What are three types of flow barriers? Name examples of each type

Depositional- bedforms to dune scale, also bioturbation apparently

Diagenetic- cementation

Structural- Faults!

What are the three types of Traps?

Structural traps, stratigraphic traps, and traps that are both those two things

Differentiate between Absolute sea level VS relative sea level

Absolute is just where we are in a eustatic rise or fall; relative (RSL) depends on the eustatic (absolute) sea level AND local signals like basin subsidence/uplift and sedimentation rates

Describe 5 situations involving Uplift And eustatic sea level that lead to a rise in RSL

1) Just eustatic sea level rises

2) Only basin subsidence occurs

3)Both the above occur

4)Eustatic sea level falls slower than the basin's subsidence

5)Eustatic sea level rises Faster than the basin's uplift

What are the pros and Cons of Wireline VS LWD


Precise well placement and useful in geosteering


Drilling mechanics affect the measurements

Not actually measuring to the very bottom cause there’s a bit in the way


Can go deeper


Larger borehole effects

Lots of time between drilling and measurements

Cannot do horz or deviated wells

Define Toplap.

A termination of strata against an overlying surface mainly resulting in non-deposition. Indicative of the top of an HST

Define Onlap.

A base discordant relationship where initially horizontal strata terminate progressively against an initially inclined surface

Basically a lower dipping surface overlying a surface with a higher dip

Indicative of a TST.

Define Downlap and Offlap.

Downlap: a surface where initially inclined strata terminate downdip against an initially horizontal or inclined surface- represents a progradation.
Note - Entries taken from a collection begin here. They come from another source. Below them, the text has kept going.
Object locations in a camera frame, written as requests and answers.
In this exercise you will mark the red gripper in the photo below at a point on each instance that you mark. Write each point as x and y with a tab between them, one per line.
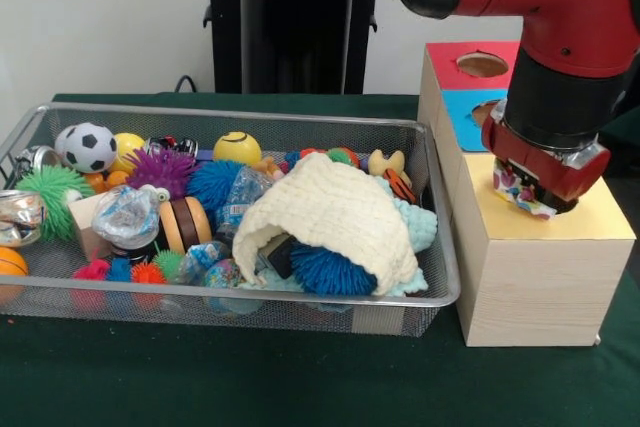
540	167

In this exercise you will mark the polka dot cloth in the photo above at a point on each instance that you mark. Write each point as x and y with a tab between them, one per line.
520	202

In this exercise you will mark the light blue cloth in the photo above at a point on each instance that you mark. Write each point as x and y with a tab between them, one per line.
422	222

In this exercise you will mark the cream yellow cloth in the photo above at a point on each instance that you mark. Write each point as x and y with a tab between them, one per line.
325	197

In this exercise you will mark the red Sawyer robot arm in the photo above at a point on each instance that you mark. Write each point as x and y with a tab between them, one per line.
550	7

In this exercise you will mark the wooden box with three holes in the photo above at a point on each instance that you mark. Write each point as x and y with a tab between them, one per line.
530	287

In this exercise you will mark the shallow silver mesh bin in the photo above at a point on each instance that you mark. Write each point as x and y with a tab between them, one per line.
150	304

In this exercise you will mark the dark blue fuzzy ball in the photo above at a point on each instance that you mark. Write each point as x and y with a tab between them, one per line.
332	272

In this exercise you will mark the yellow smiley ball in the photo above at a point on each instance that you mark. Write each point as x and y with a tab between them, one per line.
237	148

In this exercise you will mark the large blue spiky ball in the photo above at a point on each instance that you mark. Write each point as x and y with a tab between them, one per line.
212	184

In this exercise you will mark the wooden burger toy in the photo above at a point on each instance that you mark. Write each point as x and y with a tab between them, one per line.
185	224

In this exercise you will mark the purple spiky monster toy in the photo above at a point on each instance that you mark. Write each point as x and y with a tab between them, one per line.
157	167

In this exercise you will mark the dark green table cloth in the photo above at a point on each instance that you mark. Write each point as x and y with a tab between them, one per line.
200	387

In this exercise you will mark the black and white soccer ball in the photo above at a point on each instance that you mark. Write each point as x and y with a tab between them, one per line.
90	147

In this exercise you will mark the green spiky ball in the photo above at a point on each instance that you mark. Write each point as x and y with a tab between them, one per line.
50	187

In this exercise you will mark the orange ball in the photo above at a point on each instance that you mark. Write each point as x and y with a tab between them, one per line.
11	262

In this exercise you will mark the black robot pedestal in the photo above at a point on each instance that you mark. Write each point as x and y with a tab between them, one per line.
290	22
Offlap is the arrangement of strata deposited on the ocean floor during its regression

Only difference between downlap and offlap is that offlap is getting deposited further from the shore and at a lower angle

What is the Fluvial Equilibrium profile?

an imaginary line along a riverbed "above which"" erosion occurs and "below which" deposition occurs- ths profile change depending on gravity and also where we are in the systems tract cycle

Differentiate between conventional and Unconventional reservoirs.

Conventional: Clastic and carbonate (can use traditional methods)

Unconventional: Tight O/g sands, Shale O/g coal beds

What does an isopach map show?

What does an Isochron map show?

What does an Isochore map show?

Isopach maps contour points with equal [____]; can be time, unit thickness...

Isochron maps contour points of equal age (so the top of a formation, for example

Isochore maps contour the thickness of the interval between the OWC (oil-water contact) and the base of the trap unit.

Define "crest" with reference to traps

Crest is the highest point of a trap unit

Define Spill-point:

Lowest point of a trap where hydrocarbons are still contained

Define Reserve and differentiate it from reservoir

A reserve contains recoverable volumes under current economic conditions.

Basically a reservoir that can make money NOW, considering capital costs and exploration costs and production costs.

Categorize logging tools from highest resolution to lowest. How does resolution change with depth of investigation?

The greater the depth of investigation is, the lower the resolution is.